## Assignment
From the listing below, output only the lines starting at the line that has "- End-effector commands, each" and ending at the line that has "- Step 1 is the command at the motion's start", exactly as they appear, ends included.

## Supplied material
+++
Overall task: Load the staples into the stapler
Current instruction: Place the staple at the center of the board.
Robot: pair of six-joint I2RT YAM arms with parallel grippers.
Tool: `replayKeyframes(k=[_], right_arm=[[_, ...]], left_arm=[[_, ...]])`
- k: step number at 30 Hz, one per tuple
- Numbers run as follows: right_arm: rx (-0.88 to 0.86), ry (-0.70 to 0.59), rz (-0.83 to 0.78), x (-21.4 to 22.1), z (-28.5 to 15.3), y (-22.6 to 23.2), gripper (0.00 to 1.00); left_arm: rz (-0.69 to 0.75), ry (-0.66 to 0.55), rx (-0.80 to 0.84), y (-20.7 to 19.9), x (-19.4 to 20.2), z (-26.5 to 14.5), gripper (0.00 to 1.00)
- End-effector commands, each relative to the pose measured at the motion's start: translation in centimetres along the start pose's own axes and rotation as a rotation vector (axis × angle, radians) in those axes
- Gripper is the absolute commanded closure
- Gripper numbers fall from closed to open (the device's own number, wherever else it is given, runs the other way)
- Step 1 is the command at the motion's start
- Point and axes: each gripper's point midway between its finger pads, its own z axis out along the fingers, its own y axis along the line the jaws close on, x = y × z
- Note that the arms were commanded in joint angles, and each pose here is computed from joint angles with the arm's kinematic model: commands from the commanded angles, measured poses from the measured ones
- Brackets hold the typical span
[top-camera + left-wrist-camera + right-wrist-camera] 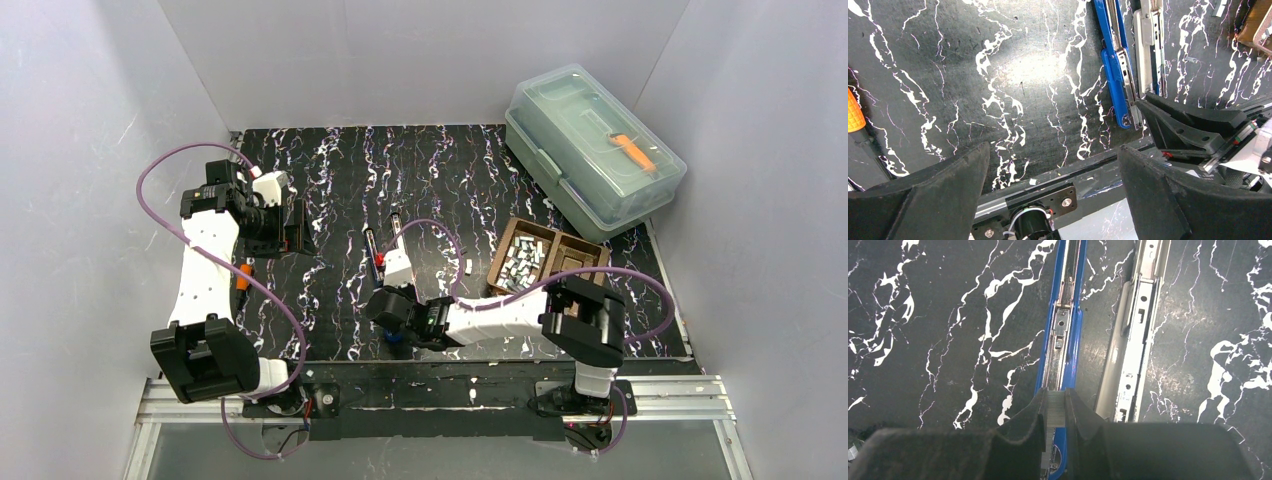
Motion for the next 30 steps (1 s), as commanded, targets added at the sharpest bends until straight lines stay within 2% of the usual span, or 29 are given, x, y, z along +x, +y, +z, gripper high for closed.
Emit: replayKeyframes(k=[1,5,10,15,19,25,30], right_arm=[[-0.037,-0.098,0.045,-5.3,-2.1,1.3,0.99],[-0.051,-0.135,0.089,-7.7,-3.5,0.8,0.99],[0.023,-0.128,0.111,-7.8,-5.3,-2.9,0.99],[0.119,-0.069,0.149,-5.1,-6.5,-8.4,0.99],[0.129,0.008,0.19,-2.2,-6.7,-11.3,0.99],[0.07,0.133,0.2,1.3,-5.5,-11.9,0.99],[0.056,0.167,0.183,2.2,-4.4,-11.4,0.99]], left_arm=[[-0.001,-0.019,0.004,-0.6,0.2,-1.1,0.01],[-0.008,-0.016,0.014,-0.7,0.2,-1.0,0.01],[-0.008,-0.014,0.017,-0.7,0.3,-1.0,0.01],[-0.011,-0.009,0.022,-0.8,0.3,-0.8,0.01],[-0.015,-0.007,0.026,-0.8,0.3,-0.7,0.01],[-0.018,-0.007,0.028,-0.8,0.2,-0.7,0.01],[-0.022,-0.004,0.031,-0.8,0.1,-0.6,0.01]])
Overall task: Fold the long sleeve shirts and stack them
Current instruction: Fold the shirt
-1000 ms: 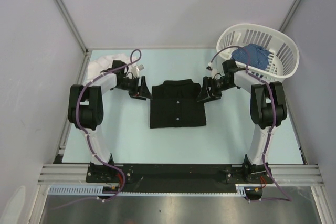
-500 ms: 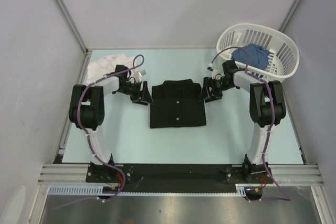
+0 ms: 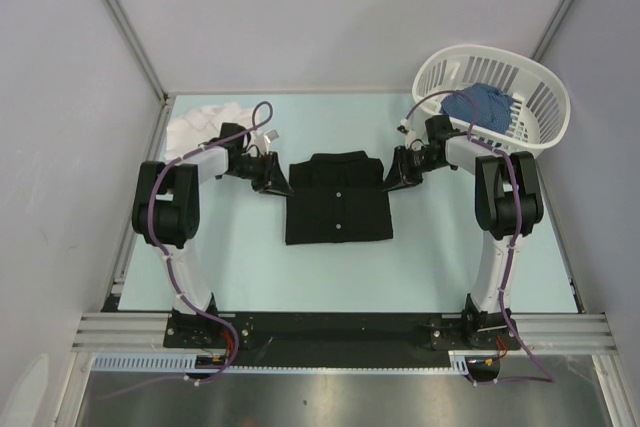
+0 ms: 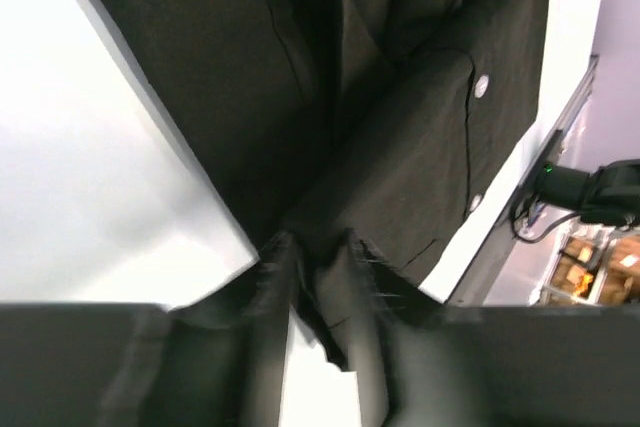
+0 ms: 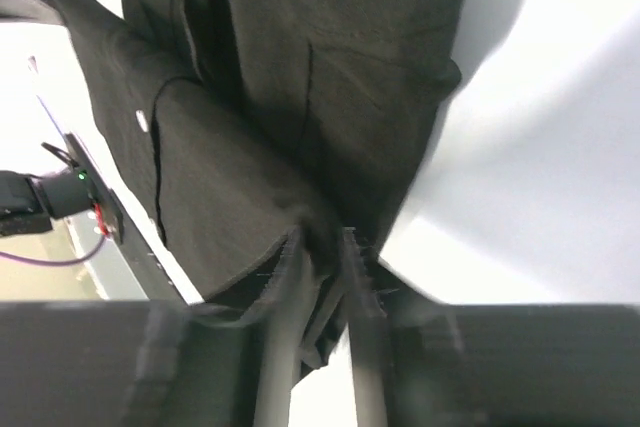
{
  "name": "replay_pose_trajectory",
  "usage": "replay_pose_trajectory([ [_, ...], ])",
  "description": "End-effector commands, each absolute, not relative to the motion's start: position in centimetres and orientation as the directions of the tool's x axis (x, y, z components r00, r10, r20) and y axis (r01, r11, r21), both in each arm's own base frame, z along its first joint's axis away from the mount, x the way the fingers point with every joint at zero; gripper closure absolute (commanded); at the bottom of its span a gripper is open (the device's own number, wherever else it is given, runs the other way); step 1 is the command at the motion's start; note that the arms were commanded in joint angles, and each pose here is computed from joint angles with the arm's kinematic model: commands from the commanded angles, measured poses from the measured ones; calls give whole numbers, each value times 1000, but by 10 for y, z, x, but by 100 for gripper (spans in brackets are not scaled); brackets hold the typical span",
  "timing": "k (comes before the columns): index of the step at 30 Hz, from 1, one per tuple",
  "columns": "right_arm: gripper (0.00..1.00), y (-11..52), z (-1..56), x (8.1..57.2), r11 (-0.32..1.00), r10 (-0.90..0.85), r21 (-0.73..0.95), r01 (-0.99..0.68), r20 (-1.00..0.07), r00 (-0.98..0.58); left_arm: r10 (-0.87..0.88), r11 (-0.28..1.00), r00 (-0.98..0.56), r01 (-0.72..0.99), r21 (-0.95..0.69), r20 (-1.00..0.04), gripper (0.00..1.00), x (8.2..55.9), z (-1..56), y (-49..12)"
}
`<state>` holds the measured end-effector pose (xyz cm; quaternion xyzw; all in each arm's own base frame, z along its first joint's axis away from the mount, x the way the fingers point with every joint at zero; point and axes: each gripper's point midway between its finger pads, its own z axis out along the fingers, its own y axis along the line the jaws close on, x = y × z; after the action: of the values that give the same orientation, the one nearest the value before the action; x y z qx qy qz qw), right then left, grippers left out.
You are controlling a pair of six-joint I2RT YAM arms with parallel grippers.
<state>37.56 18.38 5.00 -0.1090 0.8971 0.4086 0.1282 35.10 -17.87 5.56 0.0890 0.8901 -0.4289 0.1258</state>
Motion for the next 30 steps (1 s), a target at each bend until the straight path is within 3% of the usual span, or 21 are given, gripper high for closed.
replay_pose_trajectory([
  [1, 93, 190, 67, 384, 596, -75, 730, -335, -364, -928, 44, 580, -943, 292, -760, -329, 81, 355, 67, -188],
  [2, 100, 190, 71, 385, 594, -69, 731, -336, -369, -927, 43, 581, -940, 300, -757, -339, 93, 357, 70, -188],
  [4, 100, 189, 83, 390, 590, -52, 731, -344, -390, -919, 43, 582, -932, 317, -749, -360, 100, 358, 75, -188],
  [17, 100, 186, 132, 455, 612, 6, 656, -442, -562, -827, 48, 589, -868, 424, -687, -495, 100, 407, 112, -189],
  [30, 100, 198, 133, 530, 627, 44, 594, -504, -673, -738, -14, 665, -853, 381, -642, -521, 100, 477, 96, -174],
])
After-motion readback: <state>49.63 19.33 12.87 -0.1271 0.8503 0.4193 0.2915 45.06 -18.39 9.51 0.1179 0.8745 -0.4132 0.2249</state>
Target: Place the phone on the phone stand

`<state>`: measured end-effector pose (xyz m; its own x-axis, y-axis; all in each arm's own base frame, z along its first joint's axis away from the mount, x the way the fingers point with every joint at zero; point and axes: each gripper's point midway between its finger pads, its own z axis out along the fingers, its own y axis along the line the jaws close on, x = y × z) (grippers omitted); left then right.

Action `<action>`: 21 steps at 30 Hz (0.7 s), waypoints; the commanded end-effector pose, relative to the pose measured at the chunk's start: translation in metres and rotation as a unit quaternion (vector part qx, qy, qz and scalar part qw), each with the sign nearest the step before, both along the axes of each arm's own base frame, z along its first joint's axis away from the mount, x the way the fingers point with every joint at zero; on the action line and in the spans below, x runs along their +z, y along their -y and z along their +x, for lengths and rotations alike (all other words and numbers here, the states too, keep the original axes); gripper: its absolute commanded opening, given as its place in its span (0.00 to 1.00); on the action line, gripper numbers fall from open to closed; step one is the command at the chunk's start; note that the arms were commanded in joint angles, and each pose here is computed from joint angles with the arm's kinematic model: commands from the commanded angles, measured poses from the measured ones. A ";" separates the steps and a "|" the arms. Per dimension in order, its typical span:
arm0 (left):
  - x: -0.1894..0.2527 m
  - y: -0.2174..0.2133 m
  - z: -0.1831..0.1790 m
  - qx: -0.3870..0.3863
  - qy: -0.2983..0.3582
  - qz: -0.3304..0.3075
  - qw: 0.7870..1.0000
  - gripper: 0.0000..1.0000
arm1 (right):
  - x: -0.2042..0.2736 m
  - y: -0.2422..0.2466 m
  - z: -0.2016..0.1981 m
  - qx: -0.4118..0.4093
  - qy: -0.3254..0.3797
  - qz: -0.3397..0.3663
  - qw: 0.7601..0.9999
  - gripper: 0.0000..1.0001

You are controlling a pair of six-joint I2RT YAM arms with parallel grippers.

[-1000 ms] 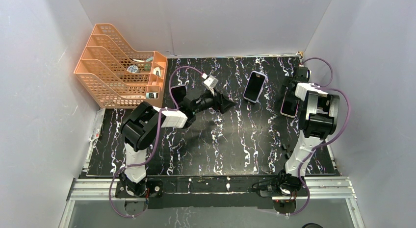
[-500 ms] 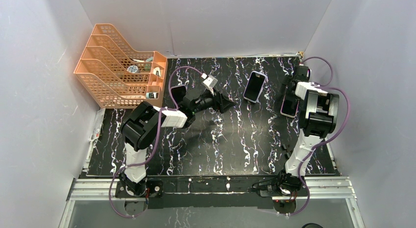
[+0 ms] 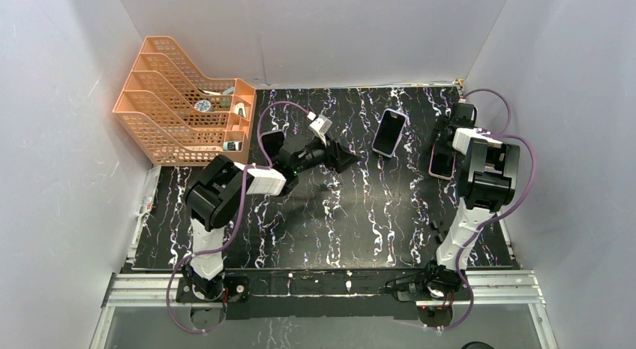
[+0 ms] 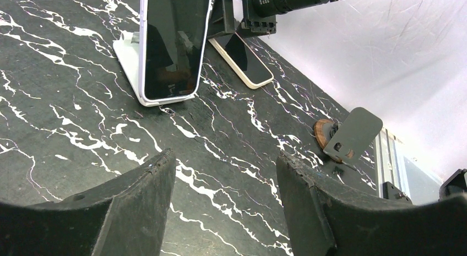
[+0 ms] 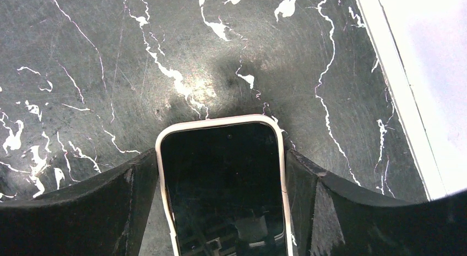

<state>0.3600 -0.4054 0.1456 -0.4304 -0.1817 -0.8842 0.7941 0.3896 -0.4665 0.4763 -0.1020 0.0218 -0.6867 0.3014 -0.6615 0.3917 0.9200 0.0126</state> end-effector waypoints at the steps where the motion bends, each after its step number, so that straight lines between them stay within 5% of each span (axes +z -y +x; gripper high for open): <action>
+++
## Answer
- End-effector commands, each relative to the pose measured at the motion's start: translation in centimetres along the start pose's own axes and rotation as a rotation vector (axis × angle, radians) in those axes
- Gripper is the absolute commanded closure
- Gripper numbers fall from closed to open (the device's own number, wherever else it is given, runs the other way)
- Step 1 is the command at the motion's start

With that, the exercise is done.